▸ **Records for the task**:
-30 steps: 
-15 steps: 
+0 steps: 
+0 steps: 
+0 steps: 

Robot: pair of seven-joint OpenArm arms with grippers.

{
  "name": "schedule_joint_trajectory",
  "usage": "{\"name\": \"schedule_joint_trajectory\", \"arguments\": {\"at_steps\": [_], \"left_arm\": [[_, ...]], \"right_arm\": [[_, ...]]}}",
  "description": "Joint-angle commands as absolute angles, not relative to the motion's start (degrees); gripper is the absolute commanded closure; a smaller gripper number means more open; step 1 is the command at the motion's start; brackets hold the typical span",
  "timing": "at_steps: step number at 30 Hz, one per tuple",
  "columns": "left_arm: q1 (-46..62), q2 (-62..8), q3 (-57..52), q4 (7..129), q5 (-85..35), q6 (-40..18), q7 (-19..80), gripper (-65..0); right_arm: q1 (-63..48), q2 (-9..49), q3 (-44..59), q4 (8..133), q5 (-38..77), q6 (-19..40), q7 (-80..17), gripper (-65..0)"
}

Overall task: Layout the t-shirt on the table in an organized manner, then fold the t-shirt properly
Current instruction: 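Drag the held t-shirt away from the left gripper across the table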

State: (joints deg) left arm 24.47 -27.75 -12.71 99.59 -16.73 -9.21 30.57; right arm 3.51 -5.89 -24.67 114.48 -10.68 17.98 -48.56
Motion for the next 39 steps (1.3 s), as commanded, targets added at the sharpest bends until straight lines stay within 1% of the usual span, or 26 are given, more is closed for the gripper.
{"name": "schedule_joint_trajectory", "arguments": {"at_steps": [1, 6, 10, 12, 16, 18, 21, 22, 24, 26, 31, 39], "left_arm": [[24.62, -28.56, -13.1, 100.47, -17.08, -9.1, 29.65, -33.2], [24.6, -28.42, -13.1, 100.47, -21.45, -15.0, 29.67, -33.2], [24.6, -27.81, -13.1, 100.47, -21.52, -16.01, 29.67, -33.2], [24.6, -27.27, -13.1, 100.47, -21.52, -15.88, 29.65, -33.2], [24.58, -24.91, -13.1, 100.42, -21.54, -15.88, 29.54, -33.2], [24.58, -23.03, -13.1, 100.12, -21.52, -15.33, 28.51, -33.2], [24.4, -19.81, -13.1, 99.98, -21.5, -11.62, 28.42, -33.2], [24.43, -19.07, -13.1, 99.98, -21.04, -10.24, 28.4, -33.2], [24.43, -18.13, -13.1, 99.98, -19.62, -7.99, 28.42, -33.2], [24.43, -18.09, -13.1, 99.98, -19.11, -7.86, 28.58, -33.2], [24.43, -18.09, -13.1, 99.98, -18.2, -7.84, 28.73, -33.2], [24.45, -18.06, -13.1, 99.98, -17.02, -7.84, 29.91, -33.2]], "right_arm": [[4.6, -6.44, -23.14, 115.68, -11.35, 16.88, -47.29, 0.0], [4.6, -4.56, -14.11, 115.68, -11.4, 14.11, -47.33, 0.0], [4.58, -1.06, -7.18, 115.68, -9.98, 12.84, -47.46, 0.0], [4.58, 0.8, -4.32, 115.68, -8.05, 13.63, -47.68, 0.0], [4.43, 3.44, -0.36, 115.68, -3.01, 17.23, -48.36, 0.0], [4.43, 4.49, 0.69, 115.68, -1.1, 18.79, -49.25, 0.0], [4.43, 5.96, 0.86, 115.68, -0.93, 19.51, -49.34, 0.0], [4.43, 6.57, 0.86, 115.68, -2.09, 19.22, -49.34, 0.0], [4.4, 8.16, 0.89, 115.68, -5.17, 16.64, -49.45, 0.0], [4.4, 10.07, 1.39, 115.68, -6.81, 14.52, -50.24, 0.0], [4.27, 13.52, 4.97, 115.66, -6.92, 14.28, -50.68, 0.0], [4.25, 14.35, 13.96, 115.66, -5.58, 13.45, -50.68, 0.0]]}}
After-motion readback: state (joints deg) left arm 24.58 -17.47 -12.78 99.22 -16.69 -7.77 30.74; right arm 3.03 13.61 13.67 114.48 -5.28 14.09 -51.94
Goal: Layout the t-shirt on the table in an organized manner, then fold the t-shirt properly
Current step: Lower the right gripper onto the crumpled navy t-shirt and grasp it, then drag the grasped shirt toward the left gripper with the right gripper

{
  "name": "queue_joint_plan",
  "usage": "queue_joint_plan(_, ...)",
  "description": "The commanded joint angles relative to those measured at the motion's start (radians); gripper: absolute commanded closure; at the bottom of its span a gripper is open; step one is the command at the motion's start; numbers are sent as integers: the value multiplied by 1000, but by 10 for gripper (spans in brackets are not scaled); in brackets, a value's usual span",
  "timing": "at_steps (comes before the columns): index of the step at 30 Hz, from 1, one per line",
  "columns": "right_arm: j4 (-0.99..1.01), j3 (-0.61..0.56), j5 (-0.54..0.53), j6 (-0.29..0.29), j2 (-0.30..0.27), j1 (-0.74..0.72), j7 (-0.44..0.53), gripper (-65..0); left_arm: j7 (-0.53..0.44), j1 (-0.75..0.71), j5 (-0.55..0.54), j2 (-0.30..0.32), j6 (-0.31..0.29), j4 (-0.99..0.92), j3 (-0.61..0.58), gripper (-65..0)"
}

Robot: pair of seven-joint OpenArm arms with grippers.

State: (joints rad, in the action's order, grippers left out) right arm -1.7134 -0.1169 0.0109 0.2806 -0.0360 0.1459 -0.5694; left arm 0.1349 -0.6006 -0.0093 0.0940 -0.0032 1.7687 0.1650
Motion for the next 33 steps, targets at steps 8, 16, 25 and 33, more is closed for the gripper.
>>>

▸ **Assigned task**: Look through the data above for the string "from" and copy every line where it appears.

▸ **Exercise solution**:
Current instruction: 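Drag the held t-shirt away from the left gripper across the table
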  "timing": "at_steps (comes before the columns): index of the step at 30 Hz, from 1, one per line",

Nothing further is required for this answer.